### Exercise details
Print the data exactly. Pictures stay out.

######

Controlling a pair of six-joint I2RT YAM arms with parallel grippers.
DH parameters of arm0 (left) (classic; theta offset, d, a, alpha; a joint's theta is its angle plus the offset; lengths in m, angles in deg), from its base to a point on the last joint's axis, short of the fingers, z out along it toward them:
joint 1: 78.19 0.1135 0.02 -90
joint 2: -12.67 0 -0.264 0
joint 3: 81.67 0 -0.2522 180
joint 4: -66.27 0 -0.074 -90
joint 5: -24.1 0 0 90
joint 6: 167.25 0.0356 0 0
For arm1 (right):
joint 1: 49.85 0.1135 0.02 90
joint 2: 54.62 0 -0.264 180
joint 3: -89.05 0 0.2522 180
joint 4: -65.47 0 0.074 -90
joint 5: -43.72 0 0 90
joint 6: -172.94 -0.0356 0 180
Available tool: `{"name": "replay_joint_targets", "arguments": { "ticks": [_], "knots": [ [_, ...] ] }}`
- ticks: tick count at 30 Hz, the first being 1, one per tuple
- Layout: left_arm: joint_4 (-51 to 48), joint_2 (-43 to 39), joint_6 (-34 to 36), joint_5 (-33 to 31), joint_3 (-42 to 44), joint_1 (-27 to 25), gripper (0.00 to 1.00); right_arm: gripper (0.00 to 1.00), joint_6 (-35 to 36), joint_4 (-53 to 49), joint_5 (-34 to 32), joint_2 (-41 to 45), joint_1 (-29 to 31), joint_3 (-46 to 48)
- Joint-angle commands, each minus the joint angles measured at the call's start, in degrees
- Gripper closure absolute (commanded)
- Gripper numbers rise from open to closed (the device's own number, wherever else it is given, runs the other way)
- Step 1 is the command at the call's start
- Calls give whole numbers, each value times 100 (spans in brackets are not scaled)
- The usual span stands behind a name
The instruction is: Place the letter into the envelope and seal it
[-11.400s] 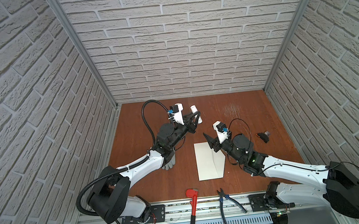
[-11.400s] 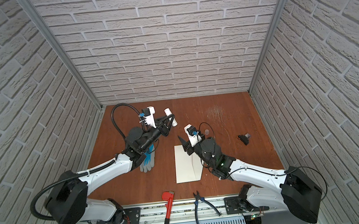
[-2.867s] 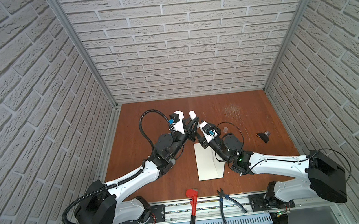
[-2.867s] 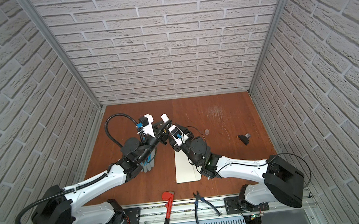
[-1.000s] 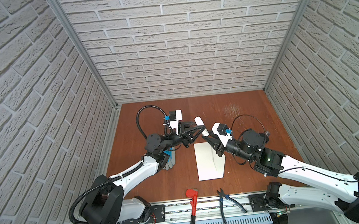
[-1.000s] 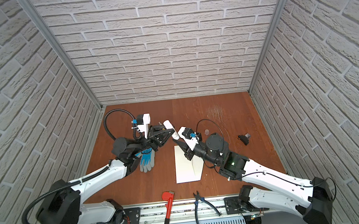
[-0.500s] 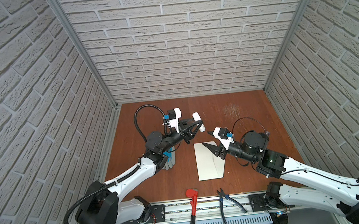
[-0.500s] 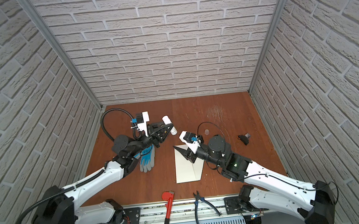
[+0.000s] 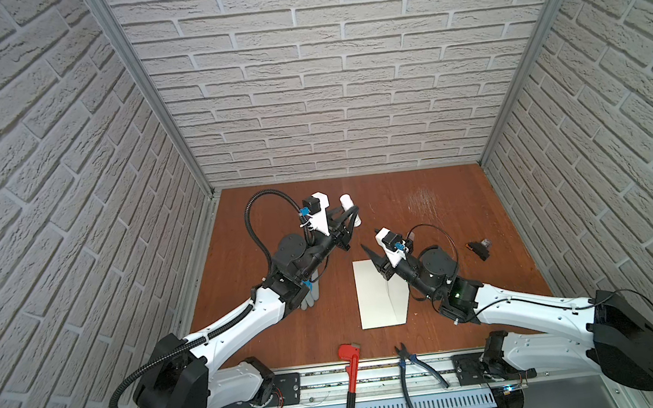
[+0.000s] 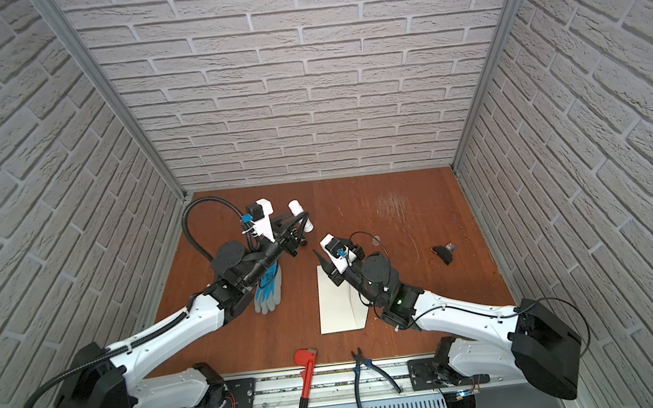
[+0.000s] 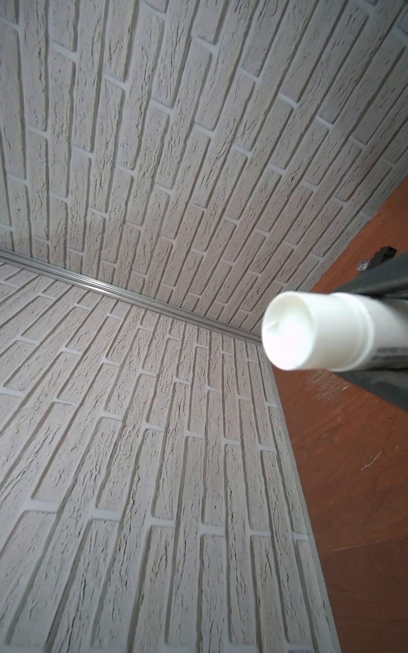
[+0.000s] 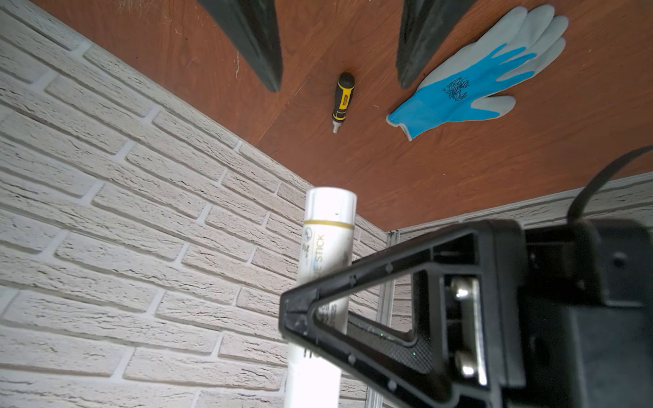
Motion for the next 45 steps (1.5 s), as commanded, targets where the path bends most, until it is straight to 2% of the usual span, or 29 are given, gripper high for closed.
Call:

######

### Solution to the exercise
Controlling a pair of six-joint I2RT YAM arms with parallel grippers.
DH parameters of arm0 (left) (classic; theta offset, d, a, alpha; a joint's theta is its angle plus the offset; lengths in m, angles in deg), from its base to a point on the last joint's axis, short of the fingers, z out along it toward them:
joint 1: 78.19 0.1135 0.02 -90
joint 2: -12.67 0 -0.264 0
joint 3: 81.67 0 -0.2522 180
joint 4: -66.27 0 -0.074 -90
joint 5: -24.1 0 0 90
joint 6: 167.25 0.0356 0 0
For arm1 (right):
joint 1: 49.85 0.1135 0.02 90
joint 2: 54.62 0 -0.264 180
joint 3: -89.05 0 0.2522 180
joint 4: -65.47 0 0.074 -90
joint 5: -43.72 0 0 90
joint 6: -172.94 -0.0356 0 180
Available tool: `{"name": "replay_joint_targets", "arguments": { "ticks": [_], "knots": [ [_, ...] ] }}`
- ticks: tick count at 30 Hz, the first being 1, one per tuple
- Layout: left_arm: joint_4 (-51 to 48), joint_2 (-43 to 39), joint_6 (-34 to 36), joint_5 (-33 to 31), joint_3 (-42 to 44), joint_1 (-27 to 25), gripper (0.00 to 1.00); right_arm: gripper (0.00 to 1.00), joint_6 (-35 to 36), joint_4 (-53 to 49), joint_5 (-34 to 32), joint_2 (-41 to 45), joint_1 (-29 to 31), joint_3 (-46 to 48)
- Joint-angle commands, each minus the joint angles measured at the call's start, in degrees
- Gripper closure absolute (commanded)
- Gripper numbers rise from open to closed (the device's own number, wherever else it is given, runs the other way)
- Step 1 is the command at the call's start
- Calls give whole numbers, each value times 100 (spans in brackets are not scaled)
- The usual span stands behind a name
The instruction is: Place the letter into the envelope and seal it
[-11.400s] 
[-11.400s] 
[-2.867s] 
[-2.867s] 
[-1.000s] 
[-1.000s] 
[-0.500s] 
[-0.500s] 
[+0.000s] 
[+0.000s] 
[+0.000s] 
[+0.000s] 
Motion for the next 45 steps (1.5 s), as commanded, targets where the path bends most, until it is straight to 2% of the usual span, or 29 are given, gripper high for closed.
Call:

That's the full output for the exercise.